25. Debra | September 24, 2012 | Reply

She is going to look sassy with her new bob! Echo that you should donate to LocksforLove. Her hair will grow and grow, but some other dear soul will not be so fortunate, and your “gift” will glorify someone else’s life.

26. Berlin Kangaroo | September 25, 2012 | Reply

Maybe you could buy a short wig and let her wear it whenever she feels like having short hair! I would be loathe to cut such gorgeous locks!

…and to B Hill…..may I politely suggest to your husband that a book on teaching children great resillience and sharing those skills with her would be kinder than teaching her from a young age to hide or be ashamed of herself? I understand the concern about bullying, but feel the greater gift would be helping her to build character and to lover her red hair and her beautiful self.

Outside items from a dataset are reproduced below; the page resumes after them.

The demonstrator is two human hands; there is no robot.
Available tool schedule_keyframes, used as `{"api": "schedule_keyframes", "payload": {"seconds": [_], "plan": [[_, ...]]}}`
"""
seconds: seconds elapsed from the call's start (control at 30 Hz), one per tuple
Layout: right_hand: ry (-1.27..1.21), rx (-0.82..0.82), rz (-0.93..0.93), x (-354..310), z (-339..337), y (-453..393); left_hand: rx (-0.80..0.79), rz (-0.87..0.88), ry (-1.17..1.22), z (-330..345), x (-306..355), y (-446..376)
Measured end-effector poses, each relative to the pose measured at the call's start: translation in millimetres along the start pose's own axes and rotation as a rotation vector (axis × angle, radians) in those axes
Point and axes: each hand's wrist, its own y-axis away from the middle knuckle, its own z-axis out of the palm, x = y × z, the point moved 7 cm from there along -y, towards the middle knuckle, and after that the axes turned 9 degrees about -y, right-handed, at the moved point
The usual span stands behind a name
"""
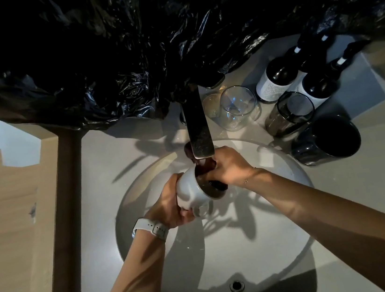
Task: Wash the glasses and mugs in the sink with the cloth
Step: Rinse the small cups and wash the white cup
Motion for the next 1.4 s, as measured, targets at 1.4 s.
{"api": "schedule_keyframes", "payload": {"seconds": [1.4], "plan": [[-0.154, -0.271, 0.259, 33, 13, -18, -0.070, 0.752, -0.746, 39, 51, 47]]}}
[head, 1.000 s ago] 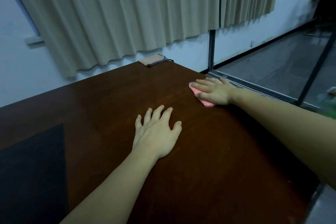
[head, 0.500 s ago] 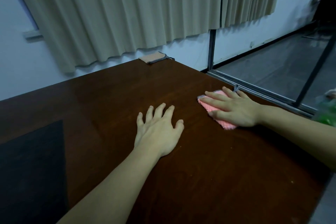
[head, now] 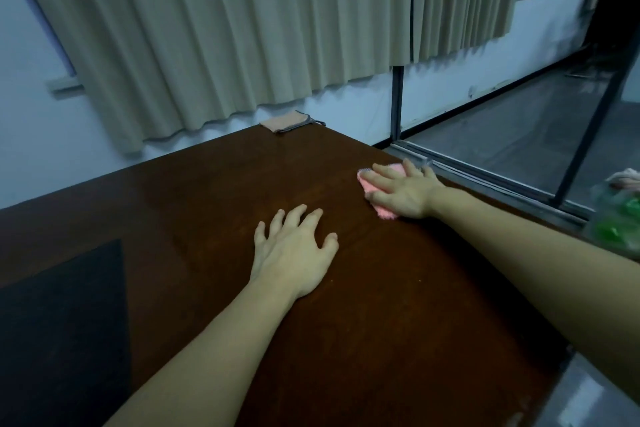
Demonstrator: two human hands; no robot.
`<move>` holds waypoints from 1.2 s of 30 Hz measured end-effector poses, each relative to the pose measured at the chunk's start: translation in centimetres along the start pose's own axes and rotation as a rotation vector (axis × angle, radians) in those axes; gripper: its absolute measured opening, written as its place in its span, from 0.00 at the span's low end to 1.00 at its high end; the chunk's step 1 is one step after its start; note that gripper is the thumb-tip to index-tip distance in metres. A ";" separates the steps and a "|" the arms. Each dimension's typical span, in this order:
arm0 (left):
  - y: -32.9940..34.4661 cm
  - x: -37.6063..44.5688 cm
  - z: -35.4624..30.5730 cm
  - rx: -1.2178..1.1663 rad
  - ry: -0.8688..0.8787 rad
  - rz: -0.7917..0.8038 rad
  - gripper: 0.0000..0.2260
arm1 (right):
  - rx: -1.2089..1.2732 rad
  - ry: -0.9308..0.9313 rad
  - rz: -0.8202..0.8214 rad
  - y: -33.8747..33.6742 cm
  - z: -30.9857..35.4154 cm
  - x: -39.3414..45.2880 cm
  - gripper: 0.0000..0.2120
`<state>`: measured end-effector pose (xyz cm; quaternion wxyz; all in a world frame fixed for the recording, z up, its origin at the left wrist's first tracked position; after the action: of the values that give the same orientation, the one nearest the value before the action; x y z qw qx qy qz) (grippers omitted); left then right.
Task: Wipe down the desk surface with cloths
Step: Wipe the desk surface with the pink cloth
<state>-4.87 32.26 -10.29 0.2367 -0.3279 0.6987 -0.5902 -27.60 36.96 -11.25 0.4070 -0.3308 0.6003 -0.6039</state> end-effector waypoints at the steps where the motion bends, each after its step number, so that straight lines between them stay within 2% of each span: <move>1: -0.2 -0.1 -0.1 0.000 0.001 -0.012 0.26 | -0.008 -0.026 0.006 0.0 0.4 -1.3 0.29; 4: -0.6 -0.7 -0.5 -0.004 0.014 -0.048 0.25 | -0.033 -0.120 0.018 0.3 1.5 -6.2 0.29; 9: -1.0 -1.8 -1.4 -0.138 0.029 -0.062 0.25 | -0.043 -0.222 0.042 1.2 1.3 -11.1 0.33; 13: 0.0 -2.4 -1.4 -0.087 0.033 0.002 0.25 | -0.042 -0.183 0.022 0.7 0.5 -8.7 0.29; 20: 0.5 -2.6 -1.5 -0.052 0.043 -0.017 0.25 | 0.002 0.005 -0.015 -0.2 -3.2 -0.4 0.29; 25: 0.4 -2.8 -1.5 -0.051 0.039 -0.014 0.25 | 0.027 0.066 -0.031 -0.3 -3.0 0.3 0.29; 29: 0.2 -2.7 -1.5 -0.035 0.036 -0.009 0.26 | -0.003 0.023 -0.003 0.0 -1.5 -3.1 0.30; 36: 0.6 -2.7 -1.2 -0.034 0.025 -0.044 0.26 | -0.063 -0.187 0.040 1.5 2.2 -13.7 0.29</move>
<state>-4.06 35.13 -10.77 0.2093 -0.3396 0.7042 -0.5874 -19.31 48.19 -11.35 0.4627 -0.3862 0.5848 -0.5429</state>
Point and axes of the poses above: each hand's wrist, its own x-axis towards the middle knuckle, its own y-axis out of the palm, z = x × y, the point moved 6 cm from there along x, towards the middle knuckle, and after that the axes turned 6 degrees about -z, right-handed, at the moved point
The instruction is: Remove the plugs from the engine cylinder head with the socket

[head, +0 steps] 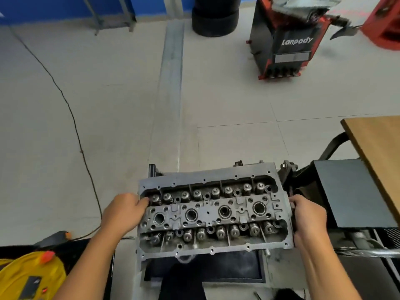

27. Flora | October 12, 2012 | Reply

Cut. I have two red haired sisters and one with amazing black hair. My hair is (or was before it started to come in a bottle!) brunette. My red haired sisters both had very different attitudes to their hair growing up. Hair dressers would refuse to cut my big sister’s hair and she always ended up with a long bob (the worst compromise, she has very thick hair and it just looked like a triangle, bless her!). My little sister on the other hand wore her hair down to her waist with pride, she wouldn’t even let my Mum brush it. Now big sis has long wavy hair which suits her artistic personality and little sis is a corporate executive with a very chic bob. Let you daughter be responsible for choosing her own style so she can learn to love her hair as much as you do. Don’t make an issue of it. This will pay-off when she has to go through the inevitable label of a “ginger” teenage girl later.